Cargo crashes may be clerical, Somalia needs to investigate it thoroughly

EDITORIAL | Six people died on Monday when a plane carrying humanitarian medical cargo from Mogadishu crashed after being hit by a mysterious object in Bardale, about 300 km northwest of Mogadishu.

Somalia has had a civilian accident at least once every year during the term of President Farmajoo. But this was the first major fatal civilian plane crash in Somalia since February 2016, reflecting the relative safety of Somalia’s skies despite the security challenges. But Somali authorities must not sit idly by and wish the incident away.

First, the accident involved a cargo plane with six people on board. Their families will demand answers that the authorities must be ready to give.

It was operated by African Express. Embraer-120, a twin-engine aircraft was a Kenyan registered aircraft 5Y-AXO. It was tasked with providing the necessary humanitarian assistance. Like most aid supplies in Somalia, air transport was the safest, fastest. Somalia currently either does not have a good road network to distribute aid or is filled with roadblocks installed by al-Shabaab.

Where an accident like this happens on Monday, an immediate investigation is needed to calm the nerves of humanitarian workers. Let’s find out if the plane actually fell from the sky due to a missile from the ground, or if a technical fault caused it.

Already, the Kenyan government has asked its local registered aircraft and humanitarian providers to be extra careful while flying over or into Somalia. It risks slowing down the supply of important medicines, especially at this time of Covid-19 and floods in Somalia.

We appreciate the promise of President Mohamed Farmaajo that there will be a full investigation that may involve joint teams with Kenya. This is important, especially when Somalia started running its airspace fully from last year in August.

Previously, aviation services were controlled in Nairobi through the local offices of the International Civil Aviation Organization (ICAO). The Somali Civil Aviation Authority (SCAA) has been responsible since then and should be at the forefront of providing answers.

This will be important to remove rumors that are already in the air. Somali politician Abdurahman Adan Ibbi, who owns shares in the airline, claimed in an interview this week that the plane was hit as it approached the runway.

It could point to Al-Shabaab or Ethiopian forces routinely using the runway for their operations within the African Union mission in Somalia. Addis Ababa has already said it will leave it to the competent authorities of Somalia to investigate. But there is one thing to have competent authority and another thing to have that authority for his work.

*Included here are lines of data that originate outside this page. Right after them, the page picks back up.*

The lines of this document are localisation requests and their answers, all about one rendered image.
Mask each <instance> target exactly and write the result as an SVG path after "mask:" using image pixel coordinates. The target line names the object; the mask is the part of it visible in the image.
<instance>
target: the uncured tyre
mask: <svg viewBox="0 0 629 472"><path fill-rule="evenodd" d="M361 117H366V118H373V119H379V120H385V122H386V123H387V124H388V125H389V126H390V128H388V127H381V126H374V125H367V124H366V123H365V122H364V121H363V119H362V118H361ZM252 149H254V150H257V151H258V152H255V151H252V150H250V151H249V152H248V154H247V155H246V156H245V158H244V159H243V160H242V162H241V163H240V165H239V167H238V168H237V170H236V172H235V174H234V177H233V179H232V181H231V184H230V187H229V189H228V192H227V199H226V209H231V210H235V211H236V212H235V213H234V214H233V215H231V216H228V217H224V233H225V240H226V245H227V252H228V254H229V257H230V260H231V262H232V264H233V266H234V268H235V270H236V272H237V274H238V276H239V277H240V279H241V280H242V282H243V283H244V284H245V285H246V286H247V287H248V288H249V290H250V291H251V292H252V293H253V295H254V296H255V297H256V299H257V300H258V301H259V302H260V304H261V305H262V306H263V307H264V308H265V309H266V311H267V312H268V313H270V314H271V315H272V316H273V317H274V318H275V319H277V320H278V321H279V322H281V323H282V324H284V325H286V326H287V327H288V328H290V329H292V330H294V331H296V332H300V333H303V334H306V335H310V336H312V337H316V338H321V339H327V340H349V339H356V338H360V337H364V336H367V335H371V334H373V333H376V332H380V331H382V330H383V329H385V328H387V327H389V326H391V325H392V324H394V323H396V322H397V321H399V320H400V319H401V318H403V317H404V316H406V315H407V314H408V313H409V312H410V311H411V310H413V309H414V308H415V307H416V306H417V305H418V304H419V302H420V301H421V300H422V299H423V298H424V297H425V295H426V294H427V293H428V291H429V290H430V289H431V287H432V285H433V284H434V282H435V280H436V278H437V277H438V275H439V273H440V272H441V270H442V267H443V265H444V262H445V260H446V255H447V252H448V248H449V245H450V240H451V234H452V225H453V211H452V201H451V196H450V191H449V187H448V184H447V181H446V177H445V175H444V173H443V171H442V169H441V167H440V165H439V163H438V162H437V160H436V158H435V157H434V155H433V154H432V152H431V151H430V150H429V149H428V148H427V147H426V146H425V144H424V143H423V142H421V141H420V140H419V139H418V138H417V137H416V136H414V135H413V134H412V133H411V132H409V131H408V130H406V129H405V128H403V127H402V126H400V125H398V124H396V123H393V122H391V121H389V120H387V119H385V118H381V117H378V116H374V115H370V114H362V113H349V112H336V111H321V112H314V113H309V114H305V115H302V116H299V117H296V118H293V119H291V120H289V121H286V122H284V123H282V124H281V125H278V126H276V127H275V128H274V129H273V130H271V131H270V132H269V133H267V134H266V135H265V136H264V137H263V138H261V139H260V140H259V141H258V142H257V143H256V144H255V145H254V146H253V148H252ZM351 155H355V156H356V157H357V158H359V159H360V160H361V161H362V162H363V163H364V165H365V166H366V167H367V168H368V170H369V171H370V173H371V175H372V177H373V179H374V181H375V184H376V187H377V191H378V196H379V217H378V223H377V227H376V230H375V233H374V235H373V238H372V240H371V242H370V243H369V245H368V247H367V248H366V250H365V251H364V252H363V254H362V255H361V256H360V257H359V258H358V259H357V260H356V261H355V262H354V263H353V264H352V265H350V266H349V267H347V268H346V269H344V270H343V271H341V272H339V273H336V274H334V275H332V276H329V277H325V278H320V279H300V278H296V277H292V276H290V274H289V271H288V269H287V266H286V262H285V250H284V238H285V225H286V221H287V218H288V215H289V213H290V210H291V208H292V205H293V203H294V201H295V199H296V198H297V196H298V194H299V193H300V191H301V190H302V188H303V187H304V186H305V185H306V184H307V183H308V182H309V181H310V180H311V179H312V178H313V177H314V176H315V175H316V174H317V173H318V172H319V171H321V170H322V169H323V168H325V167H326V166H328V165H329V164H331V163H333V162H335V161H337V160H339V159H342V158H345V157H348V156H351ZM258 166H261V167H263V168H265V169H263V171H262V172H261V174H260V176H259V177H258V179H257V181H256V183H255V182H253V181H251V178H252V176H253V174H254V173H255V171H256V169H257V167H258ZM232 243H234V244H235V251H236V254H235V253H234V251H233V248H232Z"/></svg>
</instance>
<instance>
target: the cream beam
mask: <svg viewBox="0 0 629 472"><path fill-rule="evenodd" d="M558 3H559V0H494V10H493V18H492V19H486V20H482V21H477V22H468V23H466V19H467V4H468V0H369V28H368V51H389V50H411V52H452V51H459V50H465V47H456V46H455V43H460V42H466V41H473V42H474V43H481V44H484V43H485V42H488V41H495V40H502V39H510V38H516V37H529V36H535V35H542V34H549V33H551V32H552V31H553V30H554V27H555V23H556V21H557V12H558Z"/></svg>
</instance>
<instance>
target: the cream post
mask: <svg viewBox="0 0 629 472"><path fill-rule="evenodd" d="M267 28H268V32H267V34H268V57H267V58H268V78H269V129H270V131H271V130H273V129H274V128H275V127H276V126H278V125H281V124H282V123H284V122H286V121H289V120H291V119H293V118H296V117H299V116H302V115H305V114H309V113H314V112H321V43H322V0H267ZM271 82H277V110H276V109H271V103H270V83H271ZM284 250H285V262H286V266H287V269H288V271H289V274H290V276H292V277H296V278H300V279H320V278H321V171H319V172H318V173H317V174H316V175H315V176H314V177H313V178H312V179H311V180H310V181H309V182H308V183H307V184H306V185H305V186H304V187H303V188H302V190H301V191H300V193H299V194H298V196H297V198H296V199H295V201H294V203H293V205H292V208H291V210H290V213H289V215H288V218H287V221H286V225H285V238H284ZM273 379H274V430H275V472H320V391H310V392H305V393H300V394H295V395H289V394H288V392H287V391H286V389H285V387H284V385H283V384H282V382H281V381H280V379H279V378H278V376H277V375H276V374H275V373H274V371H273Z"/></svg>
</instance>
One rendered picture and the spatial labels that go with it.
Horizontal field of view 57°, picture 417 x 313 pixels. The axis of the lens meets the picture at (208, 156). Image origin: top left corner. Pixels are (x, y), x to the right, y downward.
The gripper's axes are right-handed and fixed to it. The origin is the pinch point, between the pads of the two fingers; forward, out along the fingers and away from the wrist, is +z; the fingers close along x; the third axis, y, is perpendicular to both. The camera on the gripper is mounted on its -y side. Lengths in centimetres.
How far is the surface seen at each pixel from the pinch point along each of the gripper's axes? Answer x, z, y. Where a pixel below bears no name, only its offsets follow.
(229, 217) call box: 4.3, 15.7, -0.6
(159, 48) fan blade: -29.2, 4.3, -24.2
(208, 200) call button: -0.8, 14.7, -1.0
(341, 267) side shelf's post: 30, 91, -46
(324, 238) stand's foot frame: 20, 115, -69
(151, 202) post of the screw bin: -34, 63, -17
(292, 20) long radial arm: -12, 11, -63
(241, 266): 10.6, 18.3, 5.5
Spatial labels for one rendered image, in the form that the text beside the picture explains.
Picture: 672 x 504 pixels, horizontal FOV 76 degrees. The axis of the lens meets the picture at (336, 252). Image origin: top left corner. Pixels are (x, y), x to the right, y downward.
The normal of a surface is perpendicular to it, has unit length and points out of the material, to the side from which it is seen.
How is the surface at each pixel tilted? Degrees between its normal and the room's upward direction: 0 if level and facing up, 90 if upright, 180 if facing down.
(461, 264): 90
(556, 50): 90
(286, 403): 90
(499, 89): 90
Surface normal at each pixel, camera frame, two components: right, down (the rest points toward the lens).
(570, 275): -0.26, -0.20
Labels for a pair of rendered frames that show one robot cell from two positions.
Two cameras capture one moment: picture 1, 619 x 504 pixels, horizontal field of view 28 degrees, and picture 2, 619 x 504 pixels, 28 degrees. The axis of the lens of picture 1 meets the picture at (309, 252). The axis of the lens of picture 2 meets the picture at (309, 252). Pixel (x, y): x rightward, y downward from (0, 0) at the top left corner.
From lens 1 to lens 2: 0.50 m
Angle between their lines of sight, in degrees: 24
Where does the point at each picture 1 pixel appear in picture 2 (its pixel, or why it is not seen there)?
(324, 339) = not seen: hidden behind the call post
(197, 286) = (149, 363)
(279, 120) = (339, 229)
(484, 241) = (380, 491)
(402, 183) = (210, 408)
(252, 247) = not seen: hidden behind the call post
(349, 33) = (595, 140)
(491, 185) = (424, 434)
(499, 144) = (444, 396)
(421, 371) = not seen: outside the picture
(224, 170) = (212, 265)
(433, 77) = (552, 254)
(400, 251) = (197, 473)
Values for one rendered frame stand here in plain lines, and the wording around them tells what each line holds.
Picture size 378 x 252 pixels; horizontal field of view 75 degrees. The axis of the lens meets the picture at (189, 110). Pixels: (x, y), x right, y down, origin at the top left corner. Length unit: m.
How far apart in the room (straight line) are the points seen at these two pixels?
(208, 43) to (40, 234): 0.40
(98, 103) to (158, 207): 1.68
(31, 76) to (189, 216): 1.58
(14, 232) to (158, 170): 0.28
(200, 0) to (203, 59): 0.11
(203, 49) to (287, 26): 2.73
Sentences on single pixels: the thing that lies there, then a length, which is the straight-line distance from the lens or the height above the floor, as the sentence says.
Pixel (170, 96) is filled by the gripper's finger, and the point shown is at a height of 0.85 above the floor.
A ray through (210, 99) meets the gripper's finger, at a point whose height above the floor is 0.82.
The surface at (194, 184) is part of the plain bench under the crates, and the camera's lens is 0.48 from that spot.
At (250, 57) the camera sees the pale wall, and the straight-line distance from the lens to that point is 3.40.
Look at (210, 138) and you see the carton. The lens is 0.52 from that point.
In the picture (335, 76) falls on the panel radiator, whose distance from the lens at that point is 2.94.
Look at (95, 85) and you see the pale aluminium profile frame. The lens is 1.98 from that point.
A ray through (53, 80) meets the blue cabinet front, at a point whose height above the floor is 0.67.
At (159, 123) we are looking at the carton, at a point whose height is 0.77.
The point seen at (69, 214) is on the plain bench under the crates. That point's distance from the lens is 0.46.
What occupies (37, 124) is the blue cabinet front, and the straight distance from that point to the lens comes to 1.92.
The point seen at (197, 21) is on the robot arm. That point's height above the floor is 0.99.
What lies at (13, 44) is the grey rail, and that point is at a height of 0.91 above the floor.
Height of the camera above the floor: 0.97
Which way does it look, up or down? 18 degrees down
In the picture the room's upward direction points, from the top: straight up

Amisom said it welcomes the decision to allow investigation. Its troop contributors include Kenya, Ethiopia, Djibouti and Uganda.

There are benefits to this common acceptance of a study. First, if Ethiopian forces mistakenly fired a missile to bring down a plane, it could give them a chance to do damage control by remedying the failure.

Second, a survey could boost confidence among Amisom troop contributors. There is an inherent risk of collaboration if members suspect each other of committing crimes. What’s more, a joint investigation could actually allow Somalia, Kenya and Ethiopia; who have recently had lukewarm relations between them; to restart their relationship.

No one needs neighbors on speech more than Somalia. Of the three, it is the country most challenged by security. It is the most donor-dependent, has the most refugees residing in the territory of the other, and has demanded the support of neighbors for each and every one of its political programs.

Granted, not all of these ‘supports’ are accepted by everyone. But Somalia needs them peaceful than if they are planning some kind of struggle.

Third, a quick inquiry could actually bring Somalia to the table of men and make it clear that human life was not used for political reasons. The country expects to hold elections later this year, and Ethiopian forces had previously been accused of taking sides with the government.

These troops denied this accusation last year. Now they have another chance to get clean. A clean slate will leave al-Shabaab as the common enemy of all three countries while the suspicion is removed.

Finally, a successful study usually adds to aviation safety. This happens in two ways: The authorities may realize that a faulty instruction or communication may have led to the accident, which they can then change as recommended by ICAO.

They can also find fault lines in the aircraft itself. As a plane that has been operating between Kenya and Somalia for years, it will be important if officials can state with certainty that mechanical damage did not bring it down.

Somalia has not had a good image in almost every aspect of society. But a successful investigation could just turn heads.